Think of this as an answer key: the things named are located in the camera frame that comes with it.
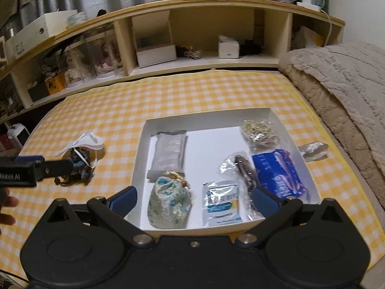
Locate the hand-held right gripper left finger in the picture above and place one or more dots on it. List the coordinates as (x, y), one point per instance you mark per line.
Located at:
(123, 200)

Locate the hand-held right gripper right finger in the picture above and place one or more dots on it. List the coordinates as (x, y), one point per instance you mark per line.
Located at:
(264, 201)

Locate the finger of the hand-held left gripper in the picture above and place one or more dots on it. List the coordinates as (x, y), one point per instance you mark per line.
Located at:
(30, 159)
(54, 168)

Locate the blue knitted ornament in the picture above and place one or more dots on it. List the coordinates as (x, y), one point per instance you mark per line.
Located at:
(79, 164)

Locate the blue tissue packet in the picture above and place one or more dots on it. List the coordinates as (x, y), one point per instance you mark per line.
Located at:
(279, 171)

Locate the clear bag with dark item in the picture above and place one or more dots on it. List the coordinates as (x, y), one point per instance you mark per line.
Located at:
(242, 171)

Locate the white face mask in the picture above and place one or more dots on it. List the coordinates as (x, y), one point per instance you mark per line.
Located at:
(87, 141)

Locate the blue and white sachet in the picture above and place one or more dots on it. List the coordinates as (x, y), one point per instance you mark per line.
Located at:
(221, 201)

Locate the clear bag of rubber bands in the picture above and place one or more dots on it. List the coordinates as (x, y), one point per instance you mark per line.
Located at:
(260, 134)

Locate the white shallow cardboard box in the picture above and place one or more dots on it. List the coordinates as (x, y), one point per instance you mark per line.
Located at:
(210, 156)

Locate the person's left hand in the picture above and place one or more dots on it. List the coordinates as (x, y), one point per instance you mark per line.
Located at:
(6, 210)

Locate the white space heater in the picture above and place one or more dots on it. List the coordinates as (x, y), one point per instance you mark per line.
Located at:
(18, 135)

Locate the black small box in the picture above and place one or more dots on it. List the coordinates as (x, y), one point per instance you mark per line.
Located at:
(37, 93)

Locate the crumpled clear plastic wrapper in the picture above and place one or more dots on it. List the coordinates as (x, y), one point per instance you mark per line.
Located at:
(312, 150)

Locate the yellow small box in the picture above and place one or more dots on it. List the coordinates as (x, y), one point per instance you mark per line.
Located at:
(54, 85)

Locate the yellow checked bed sheet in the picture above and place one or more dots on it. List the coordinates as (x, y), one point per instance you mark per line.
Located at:
(120, 105)

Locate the clear doll display case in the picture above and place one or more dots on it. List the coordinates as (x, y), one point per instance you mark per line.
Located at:
(106, 57)
(78, 66)

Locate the white storage box with hole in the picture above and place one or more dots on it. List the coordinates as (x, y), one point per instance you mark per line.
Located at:
(39, 33)

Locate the metal cup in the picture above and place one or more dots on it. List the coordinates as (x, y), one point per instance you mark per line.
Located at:
(14, 31)

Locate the beige fleece blanket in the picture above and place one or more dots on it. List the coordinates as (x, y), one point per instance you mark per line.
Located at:
(346, 90)

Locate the white open cardboard box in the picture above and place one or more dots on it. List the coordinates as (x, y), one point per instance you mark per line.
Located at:
(155, 55)

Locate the black fluffy item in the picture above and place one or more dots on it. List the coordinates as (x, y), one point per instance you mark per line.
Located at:
(250, 47)

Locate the small white carton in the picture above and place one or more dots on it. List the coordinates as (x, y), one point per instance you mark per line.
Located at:
(228, 48)

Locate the white crumpled bag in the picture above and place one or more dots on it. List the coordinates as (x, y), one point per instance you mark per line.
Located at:
(306, 37)

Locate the wooden shelf unit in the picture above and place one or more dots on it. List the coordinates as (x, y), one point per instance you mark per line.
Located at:
(195, 30)

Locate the white power strip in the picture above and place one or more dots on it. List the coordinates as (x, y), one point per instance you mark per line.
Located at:
(309, 5)

What to work on → In your output, repeat the listing above exactly and include none of the pictures.

Exercise output →
Think of this as an answer key: the things named are located in the camera frame that comes with it.
Locate the hand-held right gripper left finger in the picture above and place one or more dots on it. List the coordinates as (x, y), one point per instance you mark per line.
Located at:
(123, 200)

Locate the hand-held right gripper right finger in the picture above and place one or more dots on it. List the coordinates as (x, y), one point per instance you mark per line.
Located at:
(264, 201)

Locate the finger of the hand-held left gripper in the picture above and place one or more dots on it. List the coordinates as (x, y), one point per instance you mark per line.
Located at:
(30, 159)
(54, 168)

Locate the blue knitted ornament in the picture above and place one or more dots on it. List the coordinates as (x, y), one point per instance you mark per line.
Located at:
(79, 164)

Locate the blue tissue packet in the picture above and place one or more dots on it. List the coordinates as (x, y), one point per instance you mark per line.
Located at:
(279, 171)

Locate the clear bag with dark item in the picture above and place one or more dots on it. List the coordinates as (x, y), one point per instance you mark per line.
Located at:
(242, 171)

Locate the white face mask in the picture above and place one or more dots on it. List the coordinates as (x, y), one point per instance you mark per line.
Located at:
(87, 141)

Locate the blue and white sachet in the picture above and place one or more dots on it. List the coordinates as (x, y), one point per instance you mark per line.
Located at:
(221, 201)

Locate the clear bag of rubber bands in the picture above and place one or more dots on it. List the coordinates as (x, y), one point per instance you mark per line.
Located at:
(260, 134)

Locate the white shallow cardboard box in the picture above and place one or more dots on it. List the coordinates as (x, y), one point per instance you mark per line.
Located at:
(210, 156)

Locate the person's left hand in the picture above and place one or more dots on it. List the coordinates as (x, y), one point per instance you mark per line.
Located at:
(6, 210)

Locate the white space heater in the picture above and place one or more dots on it. List the coordinates as (x, y), one point per instance you mark per line.
Located at:
(18, 135)

Locate the black small box in the picture above and place one or more dots on it. List the coordinates as (x, y), one point per instance you mark per line.
Located at:
(37, 93)

Locate the crumpled clear plastic wrapper in the picture above and place one or more dots on it. List the coordinates as (x, y), one point per instance you mark per line.
Located at:
(312, 150)

Locate the yellow small box in the picture above and place one or more dots on it. List the coordinates as (x, y), one point per instance you mark per line.
Located at:
(54, 85)

Locate the yellow checked bed sheet in the picture above and place one or more dots on it. List the coordinates as (x, y), one point per instance you mark per line.
Located at:
(120, 105)

Locate the clear doll display case in the picture above and place one or more dots on it. List the coordinates as (x, y), one point per instance you mark per line.
Located at:
(106, 57)
(78, 66)

Locate the white storage box with hole in the picture above and place one or more dots on it. List the coordinates as (x, y), one point per instance you mark per line.
Located at:
(39, 33)

Locate the metal cup in the picture above and place one or more dots on it. List the coordinates as (x, y), one point per instance you mark per line.
Located at:
(14, 31)

Locate the beige fleece blanket in the picture above and place one or more dots on it. List the coordinates as (x, y), one point per instance you mark per line.
Located at:
(346, 90)

Locate the white open cardboard box in the picture above and place one or more dots on it. List the coordinates as (x, y), one point per instance you mark per line.
Located at:
(155, 55)

Locate the black fluffy item in the picture above and place one or more dots on it. List the coordinates as (x, y), one point per instance you mark per line.
Located at:
(250, 47)

Locate the small white carton in the picture above and place one or more dots on it. List the coordinates as (x, y), one point per instance you mark per line.
Located at:
(228, 48)

Locate the white crumpled bag in the picture above and place one or more dots on it. List the coordinates as (x, y), one point per instance you mark per line.
Located at:
(306, 37)

Locate the wooden shelf unit in the picture above and place one or more dots on it. List the coordinates as (x, y), one point per instance you mark per line.
Located at:
(195, 30)

Locate the white power strip in the picture above and place one or more dots on it. List the coordinates as (x, y), one point per instance you mark per line.
Located at:
(309, 5)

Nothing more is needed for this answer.